Subsequently, the energy production results obtained through the SimSEE simulation are presented. First, case study 1 is presented, where the exceedance probability for the daily energy of the Wind farm Vxy model is shown in
Figure 5.
The values obtained from the original and fitted curves were extracted and are shown in
Table 1, where the energy corresponding to the 50% and 90% exceedance probabilities for the days of maximum and minimum production, respectively, is provided.
These daily energy values provide power system operators with the estimated daily production limits for the wind plant, which should be considered into the daily dispatch.
With the results from case 4, hierarchical clustering was performed, whose dendrogram is illustrated in
Figure 6. Since the results show two clear wind production periods per year, a suitable cutoff line was chosen, resulting in one cluster formed by the months of May to September and the other by the months of October to April.
The identified periods closely resemble those of the country’s hydrology. Therefore, maintenance planning for this wind plant should align with the maintenance schedules of hydroelectric plants. In addition, during these periods of maintenance, fuel for thermal plants should be secured to ensure a reliable energy supply.
Thus, for case 3, the annual production as well as the production for each of the monthly periods was analyzed. In
Figure 7, the adjusted exceedance probability curves for these three periods are presented, both for the wind farm model and for the wind farm Vxy model.
In
Figure 8, the expected production for the entire life of the plant is compared between the two SimSEE wind farm models.
With the results of the entire life of the plant, the expected annual energy, full load equivalent hours, and capacity factor, which are important parameters when evaluating power generation projects, can be calculated, as shown in
Table 2.
This information should be factored into system expansion plans to forecast future energy requirements, considering the estimated energy production from existing plants with a certain level of confidence.
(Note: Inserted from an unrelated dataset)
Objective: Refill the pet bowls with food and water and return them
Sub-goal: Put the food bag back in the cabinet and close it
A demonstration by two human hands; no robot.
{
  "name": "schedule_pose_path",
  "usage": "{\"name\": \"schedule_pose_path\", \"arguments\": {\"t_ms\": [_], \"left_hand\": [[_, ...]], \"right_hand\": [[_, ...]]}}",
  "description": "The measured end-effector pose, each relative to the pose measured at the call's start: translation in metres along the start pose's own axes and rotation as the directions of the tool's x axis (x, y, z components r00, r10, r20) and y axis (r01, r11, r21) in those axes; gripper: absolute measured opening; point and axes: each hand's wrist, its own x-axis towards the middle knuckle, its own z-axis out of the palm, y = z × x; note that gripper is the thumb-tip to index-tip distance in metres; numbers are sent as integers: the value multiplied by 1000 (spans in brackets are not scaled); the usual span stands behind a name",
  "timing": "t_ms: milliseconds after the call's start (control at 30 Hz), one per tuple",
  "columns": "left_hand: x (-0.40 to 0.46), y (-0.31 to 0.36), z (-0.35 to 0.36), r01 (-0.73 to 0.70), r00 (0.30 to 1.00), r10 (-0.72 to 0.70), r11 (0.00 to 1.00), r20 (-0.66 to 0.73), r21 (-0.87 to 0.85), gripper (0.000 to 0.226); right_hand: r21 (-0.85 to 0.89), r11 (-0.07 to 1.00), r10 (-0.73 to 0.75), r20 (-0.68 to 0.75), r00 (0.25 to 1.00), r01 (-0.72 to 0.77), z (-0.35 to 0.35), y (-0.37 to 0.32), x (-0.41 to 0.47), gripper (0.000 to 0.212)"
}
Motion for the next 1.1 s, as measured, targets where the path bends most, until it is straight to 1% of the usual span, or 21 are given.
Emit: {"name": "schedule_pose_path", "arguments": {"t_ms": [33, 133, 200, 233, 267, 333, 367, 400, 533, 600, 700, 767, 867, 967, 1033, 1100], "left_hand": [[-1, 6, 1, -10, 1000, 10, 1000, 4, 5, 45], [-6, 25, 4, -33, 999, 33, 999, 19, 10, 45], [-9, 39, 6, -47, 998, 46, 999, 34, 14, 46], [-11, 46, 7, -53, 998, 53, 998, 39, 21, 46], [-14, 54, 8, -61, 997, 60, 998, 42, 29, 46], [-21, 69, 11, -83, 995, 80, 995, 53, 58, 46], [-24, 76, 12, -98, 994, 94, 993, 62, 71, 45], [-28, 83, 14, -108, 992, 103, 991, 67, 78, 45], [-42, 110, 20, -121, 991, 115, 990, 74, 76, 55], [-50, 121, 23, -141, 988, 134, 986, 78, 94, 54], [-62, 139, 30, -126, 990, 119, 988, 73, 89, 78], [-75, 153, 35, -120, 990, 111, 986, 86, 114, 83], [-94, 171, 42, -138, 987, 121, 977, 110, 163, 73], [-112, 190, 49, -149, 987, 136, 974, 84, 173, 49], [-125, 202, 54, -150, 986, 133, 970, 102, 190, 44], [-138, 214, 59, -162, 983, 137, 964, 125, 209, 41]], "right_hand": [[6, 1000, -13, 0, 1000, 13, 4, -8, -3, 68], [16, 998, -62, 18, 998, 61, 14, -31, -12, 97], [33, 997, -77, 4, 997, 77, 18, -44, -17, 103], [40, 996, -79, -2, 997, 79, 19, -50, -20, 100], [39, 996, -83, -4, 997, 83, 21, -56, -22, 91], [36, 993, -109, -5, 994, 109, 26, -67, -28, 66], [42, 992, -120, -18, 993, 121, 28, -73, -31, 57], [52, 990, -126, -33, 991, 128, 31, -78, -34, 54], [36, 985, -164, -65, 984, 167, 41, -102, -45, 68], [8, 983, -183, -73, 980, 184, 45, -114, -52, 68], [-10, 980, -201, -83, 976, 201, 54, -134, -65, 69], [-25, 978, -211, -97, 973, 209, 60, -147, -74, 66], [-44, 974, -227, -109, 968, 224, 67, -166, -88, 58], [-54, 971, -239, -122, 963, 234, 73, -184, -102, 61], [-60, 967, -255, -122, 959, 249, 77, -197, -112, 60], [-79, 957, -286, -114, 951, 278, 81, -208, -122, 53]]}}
5. Discussion and Conclusions
This paper provides a comprehensive solution for conducting energy impact studies of intermittent renewable energy production when measurement data are unavailable, using free software tools, which is a significant advantage that allows for broad application.
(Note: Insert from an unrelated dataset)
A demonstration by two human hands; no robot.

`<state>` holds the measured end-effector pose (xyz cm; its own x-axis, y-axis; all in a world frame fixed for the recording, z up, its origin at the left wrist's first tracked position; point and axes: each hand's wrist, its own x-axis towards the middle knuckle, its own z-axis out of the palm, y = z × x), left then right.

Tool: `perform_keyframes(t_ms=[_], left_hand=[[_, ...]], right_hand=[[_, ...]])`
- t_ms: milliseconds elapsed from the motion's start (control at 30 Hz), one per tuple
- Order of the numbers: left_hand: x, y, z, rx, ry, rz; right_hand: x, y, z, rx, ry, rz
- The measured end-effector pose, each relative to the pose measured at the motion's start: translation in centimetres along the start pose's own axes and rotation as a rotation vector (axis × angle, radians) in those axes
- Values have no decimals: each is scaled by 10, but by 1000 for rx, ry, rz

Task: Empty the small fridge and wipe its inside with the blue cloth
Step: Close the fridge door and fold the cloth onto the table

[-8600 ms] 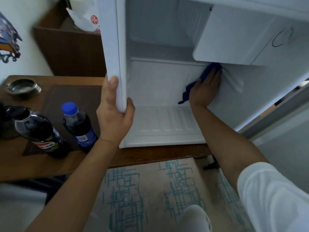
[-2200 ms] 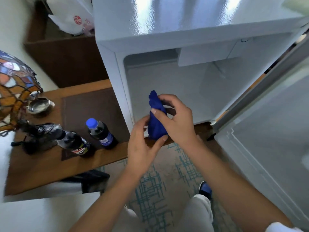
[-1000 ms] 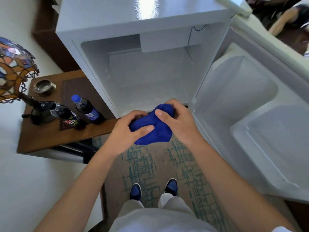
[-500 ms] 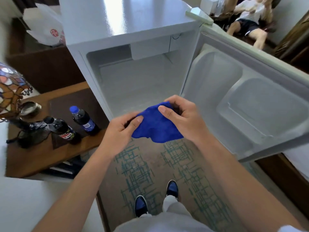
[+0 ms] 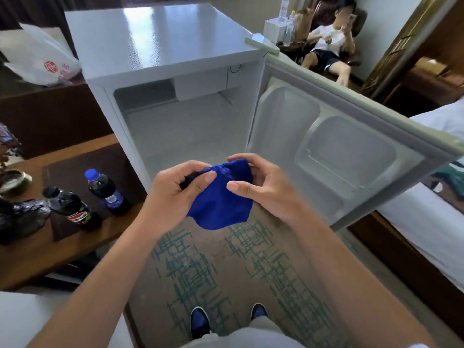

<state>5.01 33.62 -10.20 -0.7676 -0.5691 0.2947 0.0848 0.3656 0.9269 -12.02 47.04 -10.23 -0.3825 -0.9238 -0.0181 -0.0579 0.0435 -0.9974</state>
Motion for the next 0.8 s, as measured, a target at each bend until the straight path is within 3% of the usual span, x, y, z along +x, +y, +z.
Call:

To this end, a methodology has been developed that allows for the estimation of expected renewable generation output considering the stochasticity of the primary resource, demonstrating good performance for the analyzed wind farm project. The main contribution is defining a methodology to integrate a free tool like SimSEE with an open-access meteorological database like MERRA2, ensuring confident enough data correction. With this, the power forecasting of actual wind farm projects is allowed since SimSEE might be accepted as a replacement of SDDP or other commercial software. In this connection, it is important to mention that, although there are other novel proposals for wind farm stochastic power forecasting, such as the application of VARMA or copula, the proposed methodology is focus on using a well-known software since the purpose is to define a procedure capable of being accepted for assessing actual renewable projects in Ecuador.
As a main result, it has been demonstrated that the connection of the Yanahurcu wind farm project will have a considerable impact on the Ecuadorian electric power system, since this plant will deliver 211.35 GWh/year, which equals the wind energy production in Ecuador in 2023; this means that through the implementation of this project, the current annual production from wind sources would be doubled.
The proposed methodology has been developed as part of the project PII-DEE-2023-04, “Analysis of steady and dynamic state microgrid operation considering the implementation of Battery Energy Storage Systems (BESS)”. Further research is under development for evaluating the performance of this methodology with other types of renewable sources.